▸ **SOURCE MATERIAL**:
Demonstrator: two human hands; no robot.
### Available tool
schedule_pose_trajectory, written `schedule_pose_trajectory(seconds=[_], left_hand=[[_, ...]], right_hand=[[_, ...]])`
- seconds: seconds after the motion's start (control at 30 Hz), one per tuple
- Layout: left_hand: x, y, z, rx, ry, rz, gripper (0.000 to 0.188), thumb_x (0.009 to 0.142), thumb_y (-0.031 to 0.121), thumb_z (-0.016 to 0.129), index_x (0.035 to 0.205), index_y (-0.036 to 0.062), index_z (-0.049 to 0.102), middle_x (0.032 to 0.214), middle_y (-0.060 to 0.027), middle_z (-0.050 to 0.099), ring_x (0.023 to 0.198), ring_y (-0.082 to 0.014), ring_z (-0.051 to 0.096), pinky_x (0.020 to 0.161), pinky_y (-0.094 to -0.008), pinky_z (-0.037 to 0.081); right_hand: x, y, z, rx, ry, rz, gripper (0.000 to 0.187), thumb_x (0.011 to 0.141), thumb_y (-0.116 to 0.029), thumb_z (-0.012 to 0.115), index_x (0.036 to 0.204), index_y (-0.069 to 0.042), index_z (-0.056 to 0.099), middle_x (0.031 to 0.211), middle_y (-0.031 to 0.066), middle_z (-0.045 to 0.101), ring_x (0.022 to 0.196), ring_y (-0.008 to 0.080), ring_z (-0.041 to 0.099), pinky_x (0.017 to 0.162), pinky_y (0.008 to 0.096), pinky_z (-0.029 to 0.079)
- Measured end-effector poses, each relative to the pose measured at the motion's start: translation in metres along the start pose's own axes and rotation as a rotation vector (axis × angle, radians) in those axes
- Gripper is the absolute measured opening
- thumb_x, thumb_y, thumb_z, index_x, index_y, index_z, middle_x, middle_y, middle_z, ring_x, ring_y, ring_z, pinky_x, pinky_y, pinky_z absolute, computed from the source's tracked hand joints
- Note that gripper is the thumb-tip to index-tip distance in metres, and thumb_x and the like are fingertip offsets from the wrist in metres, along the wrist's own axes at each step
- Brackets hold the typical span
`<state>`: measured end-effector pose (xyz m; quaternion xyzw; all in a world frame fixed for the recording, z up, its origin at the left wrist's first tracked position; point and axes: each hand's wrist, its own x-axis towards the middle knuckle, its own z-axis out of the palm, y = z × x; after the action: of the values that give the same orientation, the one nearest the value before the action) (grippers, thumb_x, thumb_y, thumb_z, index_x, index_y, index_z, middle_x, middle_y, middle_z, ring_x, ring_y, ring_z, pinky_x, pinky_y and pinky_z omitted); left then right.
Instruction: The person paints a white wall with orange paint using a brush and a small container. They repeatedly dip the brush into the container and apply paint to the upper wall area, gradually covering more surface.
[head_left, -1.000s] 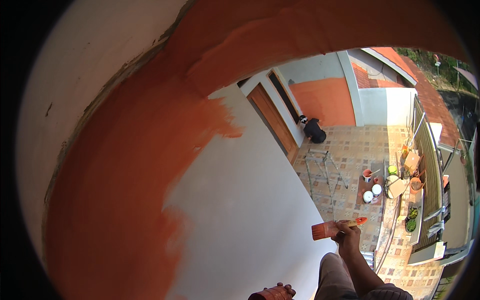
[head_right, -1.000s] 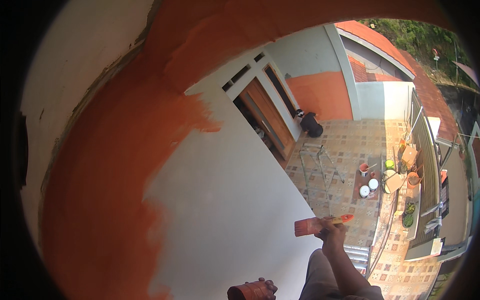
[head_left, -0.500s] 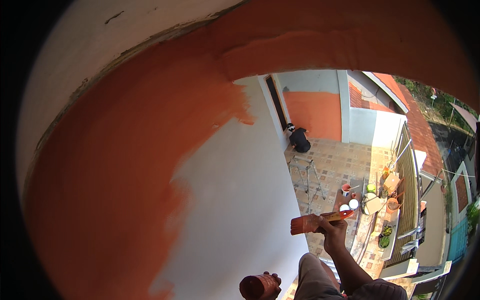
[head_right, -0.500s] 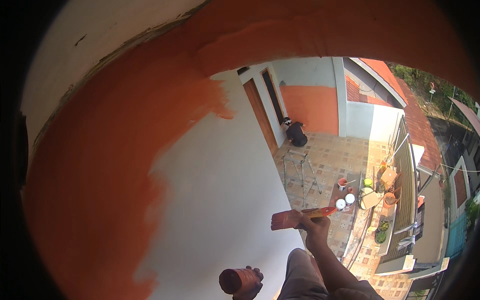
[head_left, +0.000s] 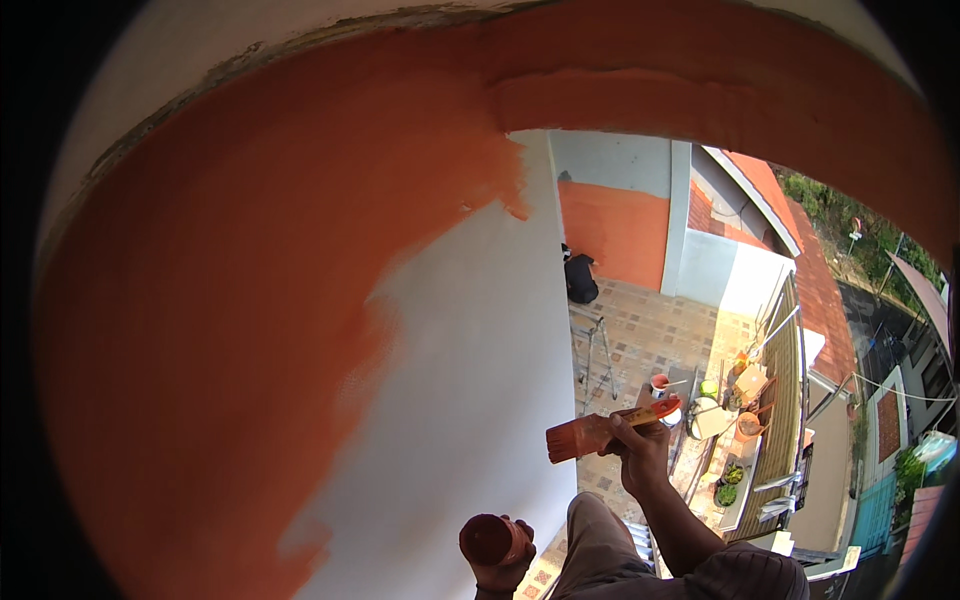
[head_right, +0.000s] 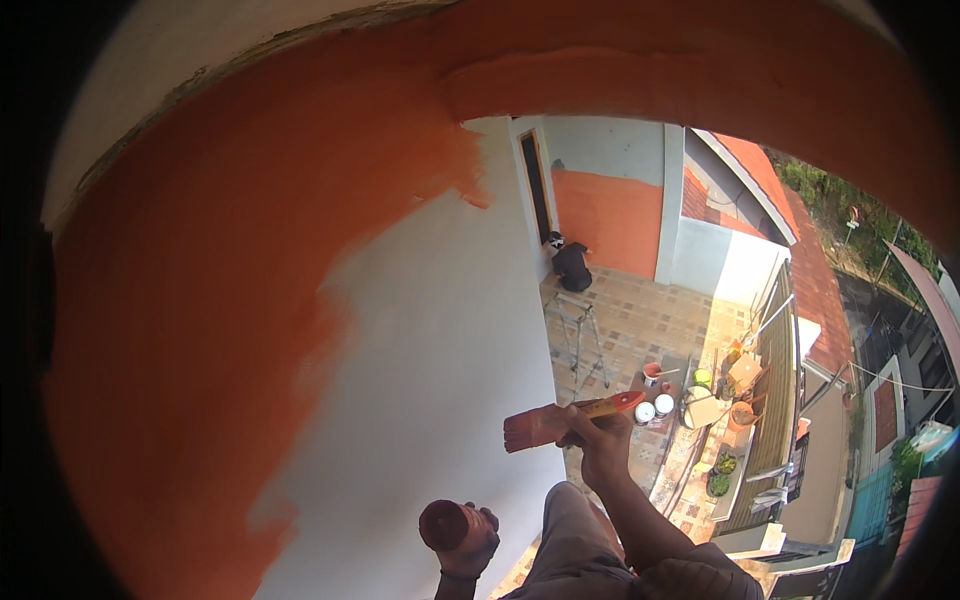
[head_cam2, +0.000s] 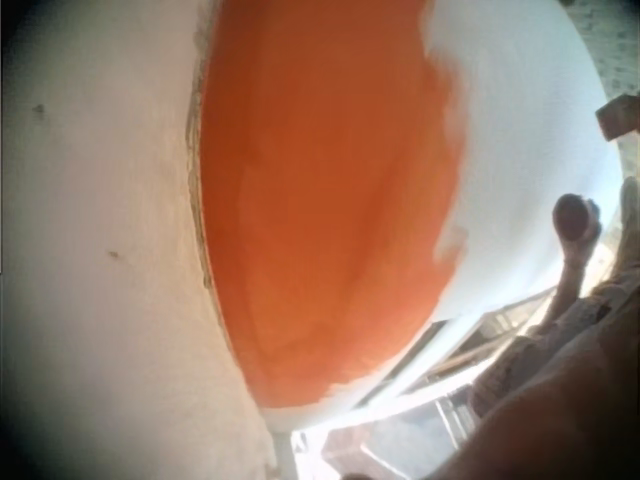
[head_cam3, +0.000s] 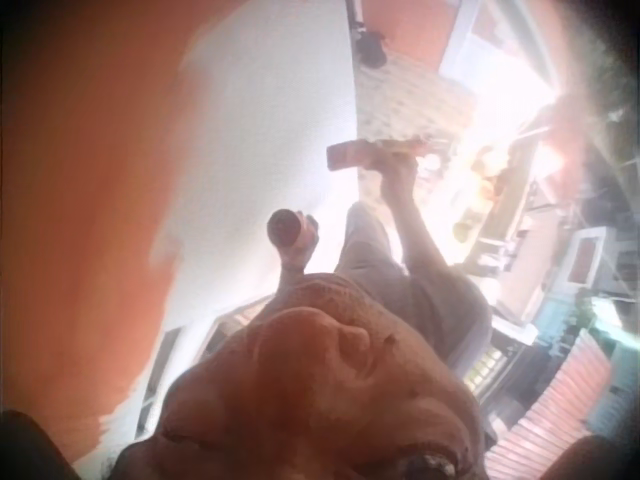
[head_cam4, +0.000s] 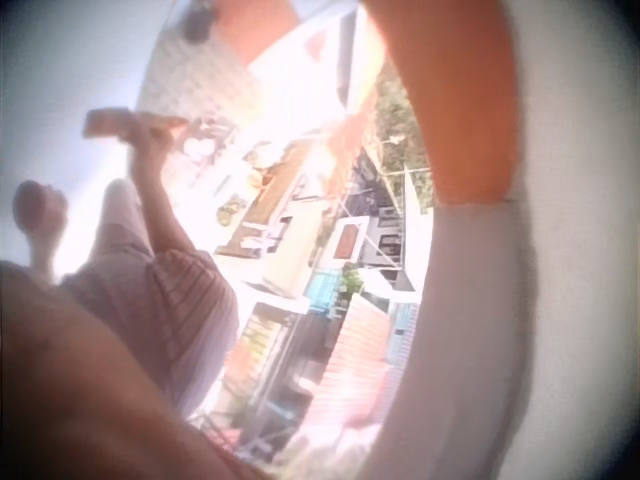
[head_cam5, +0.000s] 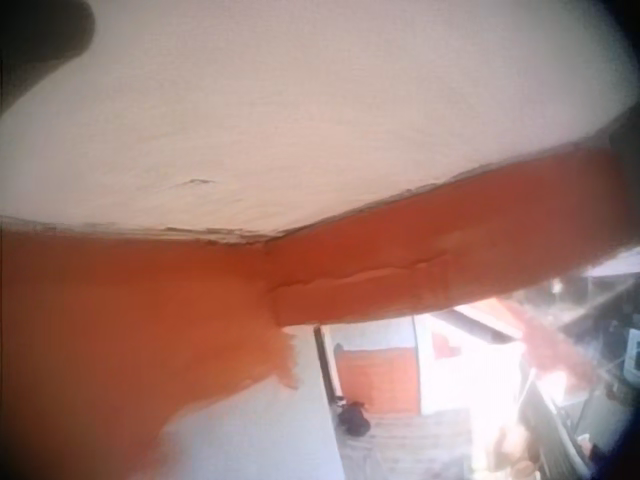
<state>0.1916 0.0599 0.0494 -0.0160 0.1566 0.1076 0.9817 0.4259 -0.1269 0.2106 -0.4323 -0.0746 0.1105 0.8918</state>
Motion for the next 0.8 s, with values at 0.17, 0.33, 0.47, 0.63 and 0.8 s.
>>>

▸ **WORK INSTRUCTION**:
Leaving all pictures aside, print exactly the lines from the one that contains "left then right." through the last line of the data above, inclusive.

▸ **RESULT FOR THIS TASK**:
`<state>`: measured end-effector pose (xyz m; quaternion xyzw; all in a world frame fixed for the recording, z up, its origin at the left wrist's first tracked position; point and axes: each hand's wrist, its own x-axis towards the middle knuckle, its own z-axis out of the palm, y = z × x; after the action: of the values that give the same orientation, the one nearest the value before the action) (grippers, thumb_x, thumb_y, thumb_z, index_x, index_y, index_z, middle_x, middle_y, middle_z, ring_x, ring_y, ring_z, pinky_x, pinky_y and pinky_z omitted); left then right.
Instruction: The person paints a white wall with orange paint using a brush and a small container. They repeatedly dip the brush into the container and apply paint to the upper wall area, gradually covering more surface.
[head_left, -1.000s] 
[head_right, -1.000s] 
[head_left, -0.500s] 
[head_right, -0.500s] 
[head_left, +0.000s] 
[head_right, +0.000s] 
[head_cam2, +0.000s] 
[head_cam3, +0.000s] 
[head_cam4, +0.000s] 
[head_cam5, +0.000s] 
<state>0.1916 0.0599 0.0494 -0.0160 0.1566 0.1076 0.9817 0.4259 -0.1269 0.2106 -0.4323 -0.0746 0.1105 0.8918</state>
Motion for the next 0.8 s, with values at 0.17, 0.33, 0.47, 0.63 and 0.8 s.
>>>

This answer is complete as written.